From the setting in the Regularis Concordia onward, QQ was always celebrated
after the third responsory of Matins, and always on Easter (despite
Hardison's argument to the contrary).
What is the Quinn article? What is his rationale for associating this with
the Easter Quem quaeritis?
Having said all this, the lack of supporting evidence for the use of QQ
outside of Easter matins does not necessarily mean that the QQ was never so
performed. As we all know, small surprises ofen turn up when we rummage
through the remains of individual liturgical traditions. Still, I
find it difficult to imagine that this brief, and inconsequential, ceremony
would warrant a note here, even if it was sung.
Michael Norton
P.S. I'd like more info on the St. Nicholas performances. Will you throw an
East coast version of Cliff's party?
=========================================================================
Date: Sat, 17 Oct 1992 22:15:41 EDT
Reply-To: PERFORM - Medieval Performing Arts
Sender: PERFORM - Medieval Performing Arts
From: Jesse Hurlbut
Subject: Arthur and Love Allegories
Late night musings lead me to the following question (and perhaps yet
another public display of my ignorance?):
As I look at the literary trends of the mid- to late middle ages, I see
(in France, anyway) lots of Arthurian material and allegories of love
(the _Rose_ and its tradition). Yet, these trends aren't very well
represented in medieval performance (if at all), even after a couple of
centuries of success in romances. There is a lot of allegory, to be sure
(in moralities, especially), but I can't think of any LOVE allegories
put on stage (exception: Song of Solomon--but that's not
quite the same). The only arthurian material I can think of is the
nine worthies, but that's pretty static. IMHO, the adventures of the
knights of the round table offered prime material for dramatization
(but then perhaps the tournaments provided the best form of this?).

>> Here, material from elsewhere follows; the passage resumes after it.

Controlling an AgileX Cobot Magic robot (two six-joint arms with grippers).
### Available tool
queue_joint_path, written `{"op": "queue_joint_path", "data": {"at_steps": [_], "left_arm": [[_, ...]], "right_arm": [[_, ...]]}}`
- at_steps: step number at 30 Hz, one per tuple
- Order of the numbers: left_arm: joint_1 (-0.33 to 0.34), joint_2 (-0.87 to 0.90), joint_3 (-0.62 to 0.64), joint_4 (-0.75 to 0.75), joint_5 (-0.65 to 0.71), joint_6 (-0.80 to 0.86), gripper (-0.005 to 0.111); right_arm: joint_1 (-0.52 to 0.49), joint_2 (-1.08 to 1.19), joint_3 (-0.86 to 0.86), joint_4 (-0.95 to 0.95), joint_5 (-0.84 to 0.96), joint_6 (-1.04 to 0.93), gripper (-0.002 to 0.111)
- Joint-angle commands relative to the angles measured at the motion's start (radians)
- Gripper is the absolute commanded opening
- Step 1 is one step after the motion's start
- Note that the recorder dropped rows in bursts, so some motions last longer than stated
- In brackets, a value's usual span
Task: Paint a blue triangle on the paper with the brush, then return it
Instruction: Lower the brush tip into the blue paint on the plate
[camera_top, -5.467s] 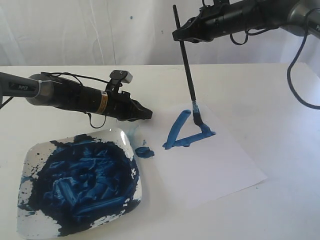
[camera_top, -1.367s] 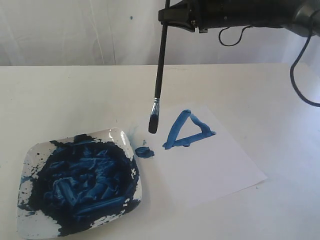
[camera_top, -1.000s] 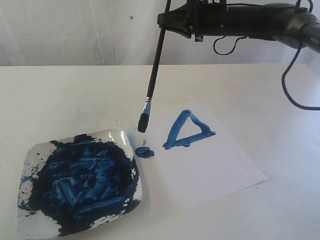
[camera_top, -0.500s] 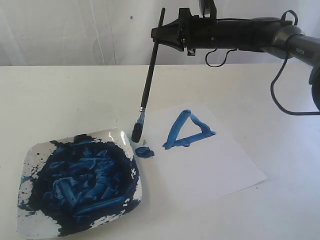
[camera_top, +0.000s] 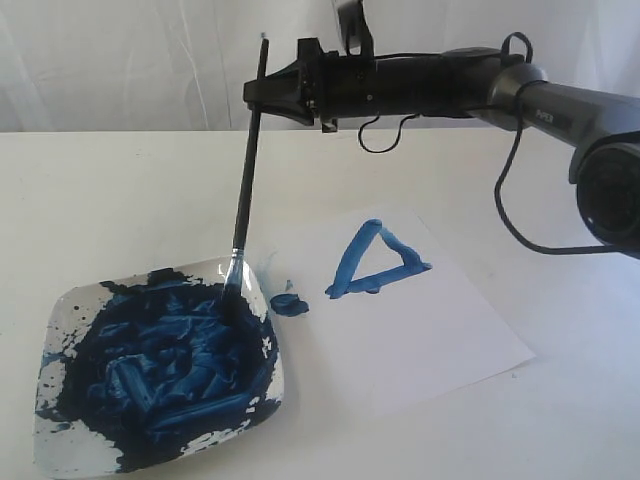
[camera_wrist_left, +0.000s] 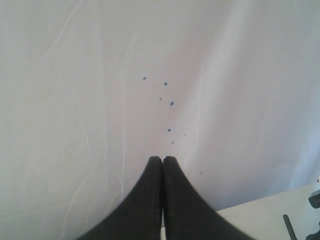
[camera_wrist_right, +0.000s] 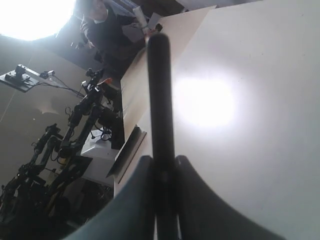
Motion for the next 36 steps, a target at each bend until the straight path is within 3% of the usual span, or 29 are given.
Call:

So, I'm wondering if it is possible, on the basis of this observation,
to deduce something about the relationship/distance between the 'literary'
genres and 'performance?'(note quotes) One problem here is the argument that
some romances were written to be performed, etc. But, I can't help
but imagine that these were thought of as distinct categories since
there doesn't appear to be much crossover.
Before taking this any further, I would like to know if my assumption is
wrong: What occurrences of either Arthurian material or of love allegories
are there in Medieval Dramatics?
Jesse Hurlbut
University of Kentucky
=========================================================================
Date: Sun, 18 Oct 1992 18:10:00 EDT
Reply-To: PERFORM - Medieval Performing Arts
Sender: PERFORM - Medieval Performing Arts
From: AEK@PSUVM.BITNET
Subject: Re: Arthur and Love Allegories
In-Reply-To: FREJDH AT UKCC.UKY.EDU -- Sat, 17 Oct 1992 22:15:41 EDT
Jesse: There is a Dutch rhetoricians' play about Lancelot. I know
very little about it, but you will probably find it listed in W.M.H.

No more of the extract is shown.